Exercise brief. Each entry that follows should be given again word for word; please leave out its pictures.

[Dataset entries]
------------------------------------------------------------------------
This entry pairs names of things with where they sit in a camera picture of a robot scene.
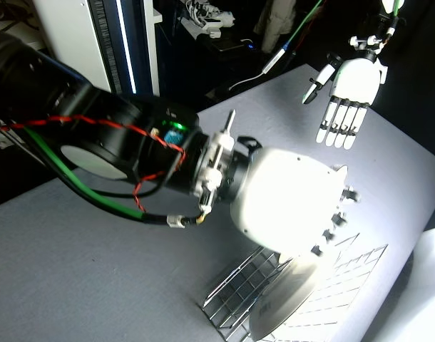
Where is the white cabinet with light strip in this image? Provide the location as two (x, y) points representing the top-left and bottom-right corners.
(34, 0), (163, 97)

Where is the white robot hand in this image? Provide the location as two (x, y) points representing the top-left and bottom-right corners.
(302, 52), (382, 150)
(230, 146), (362, 266)

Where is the spare white robot hand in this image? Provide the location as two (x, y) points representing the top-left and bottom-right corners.
(183, 0), (236, 39)

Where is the white plate grey dandelion print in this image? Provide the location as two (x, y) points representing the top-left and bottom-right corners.
(248, 261), (324, 341)

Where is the grey table cloth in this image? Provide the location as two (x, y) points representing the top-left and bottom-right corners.
(0, 63), (435, 342)

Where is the dark device with blue light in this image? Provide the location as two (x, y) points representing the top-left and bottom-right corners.
(210, 37), (256, 53)

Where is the silver wire dish rack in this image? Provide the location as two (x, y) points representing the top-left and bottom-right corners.
(202, 233), (389, 342)

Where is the red twisted cable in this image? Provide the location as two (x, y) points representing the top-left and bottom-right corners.
(0, 114), (186, 214)

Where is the thin white cable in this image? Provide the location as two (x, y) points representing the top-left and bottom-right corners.
(228, 73), (265, 93)

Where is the person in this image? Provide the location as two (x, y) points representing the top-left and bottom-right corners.
(252, 0), (297, 54)

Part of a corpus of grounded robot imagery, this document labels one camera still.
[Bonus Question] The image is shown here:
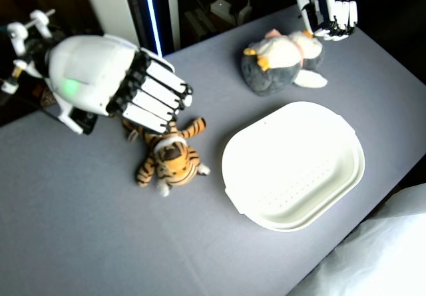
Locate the grey white penguin plush toy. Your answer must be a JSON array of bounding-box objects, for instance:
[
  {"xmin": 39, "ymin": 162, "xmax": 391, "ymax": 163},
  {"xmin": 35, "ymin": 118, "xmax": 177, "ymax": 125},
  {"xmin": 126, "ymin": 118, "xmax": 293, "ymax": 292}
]
[{"xmin": 240, "ymin": 29, "xmax": 329, "ymax": 97}]

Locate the orange striped tiger plush toy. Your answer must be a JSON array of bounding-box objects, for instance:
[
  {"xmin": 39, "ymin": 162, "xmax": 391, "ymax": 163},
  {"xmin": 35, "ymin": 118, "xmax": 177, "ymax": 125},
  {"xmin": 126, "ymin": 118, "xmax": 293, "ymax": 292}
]
[{"xmin": 122, "ymin": 116, "xmax": 212, "ymax": 198}]

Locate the white perforated plastic tray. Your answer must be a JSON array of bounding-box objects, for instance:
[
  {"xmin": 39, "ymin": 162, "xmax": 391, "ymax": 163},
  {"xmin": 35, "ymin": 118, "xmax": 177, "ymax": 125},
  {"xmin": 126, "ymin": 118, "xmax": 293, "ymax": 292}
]
[{"xmin": 220, "ymin": 100, "xmax": 366, "ymax": 233}]

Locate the white power adapter box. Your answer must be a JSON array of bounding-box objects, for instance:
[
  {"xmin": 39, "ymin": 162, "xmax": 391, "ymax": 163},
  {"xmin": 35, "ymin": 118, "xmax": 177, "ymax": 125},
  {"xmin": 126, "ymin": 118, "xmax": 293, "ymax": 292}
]
[{"xmin": 209, "ymin": 0, "xmax": 253, "ymax": 28}]

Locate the white column with blue light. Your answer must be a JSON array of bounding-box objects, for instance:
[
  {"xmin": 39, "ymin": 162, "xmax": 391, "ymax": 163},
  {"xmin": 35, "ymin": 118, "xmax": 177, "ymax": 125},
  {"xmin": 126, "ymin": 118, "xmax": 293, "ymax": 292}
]
[{"xmin": 79, "ymin": 0, "xmax": 181, "ymax": 58}]

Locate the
------------------------------------------------------------------------
Solution below.
This entry pairs names of things with where they sit in a camera picture of a robot scene.
Where is the white cabinet with light strip in this image? Provide the location as two (x, y) points representing the top-left and bottom-right corners.
(34, 0), (163, 97)

Where is the white robot hand in this image? Provide the location as two (x, y) points representing the top-left and bottom-right corners.
(302, 52), (382, 150)
(230, 146), (362, 266)

Where is the spare white robot hand in this image? Provide the location as two (x, y) points representing the top-left and bottom-right corners.
(183, 0), (236, 39)

Where is the white plate grey dandelion print in this image? Provide the location as two (x, y) points representing the top-left and bottom-right corners.
(248, 261), (324, 341)

Where is the grey table cloth in this image? Provide the location as two (x, y) points representing the top-left and bottom-right corners.
(0, 63), (435, 342)

Where is the dark device with blue light in this image? Provide the location as two (x, y) points representing the top-left and bottom-right corners.
(210, 37), (256, 53)

Where is the silver wire dish rack in this image? Provide the location as two (x, y) points representing the top-left and bottom-right corners.
(202, 233), (389, 342)

Where is the red twisted cable in this image? Provide the location as two (x, y) points representing the top-left and bottom-right corners.
(0, 114), (186, 214)

Where is the thin white cable in this image? Provide the location as two (x, y) points representing the top-left and bottom-right corners.
(228, 73), (265, 93)

Where is the person in this image? Provide the location as two (x, y) points representing the top-left and bottom-right corners.
(252, 0), (297, 54)

Part of a corpus of grounded robot imagery, this document labels one camera still.
[Bonus Question] The image is shown here:
Locate the grey white penguin plush toy. Your answer must be a JSON array of bounding-box objects, for instance:
[
  {"xmin": 39, "ymin": 162, "xmax": 391, "ymax": 163},
  {"xmin": 35, "ymin": 118, "xmax": 177, "ymax": 125},
  {"xmin": 126, "ymin": 118, "xmax": 293, "ymax": 292}
]
[{"xmin": 240, "ymin": 29, "xmax": 329, "ymax": 97}]

Locate the orange striped tiger plush toy. Your answer must be a JSON array of bounding-box objects, for instance:
[
  {"xmin": 39, "ymin": 162, "xmax": 391, "ymax": 163},
  {"xmin": 35, "ymin": 118, "xmax": 177, "ymax": 125},
  {"xmin": 126, "ymin": 118, "xmax": 293, "ymax": 292}
]
[{"xmin": 122, "ymin": 116, "xmax": 212, "ymax": 198}]

Locate the white perforated plastic tray. Your answer must be a JSON array of bounding-box objects, for instance:
[
  {"xmin": 39, "ymin": 162, "xmax": 391, "ymax": 163},
  {"xmin": 35, "ymin": 118, "xmax": 177, "ymax": 125},
  {"xmin": 126, "ymin": 118, "xmax": 293, "ymax": 292}
]
[{"xmin": 220, "ymin": 100, "xmax": 366, "ymax": 233}]

Locate the white power adapter box. Your answer must be a JSON array of bounding-box objects, for instance:
[
  {"xmin": 39, "ymin": 162, "xmax": 391, "ymax": 163},
  {"xmin": 35, "ymin": 118, "xmax": 177, "ymax": 125},
  {"xmin": 126, "ymin": 118, "xmax": 293, "ymax": 292}
]
[{"xmin": 209, "ymin": 0, "xmax": 253, "ymax": 28}]

Locate the white column with blue light. Your answer must be a JSON array of bounding-box objects, for instance:
[
  {"xmin": 39, "ymin": 162, "xmax": 391, "ymax": 163},
  {"xmin": 35, "ymin": 118, "xmax": 177, "ymax": 125},
  {"xmin": 126, "ymin": 118, "xmax": 293, "ymax": 292}
]
[{"xmin": 79, "ymin": 0, "xmax": 181, "ymax": 58}]

Locate the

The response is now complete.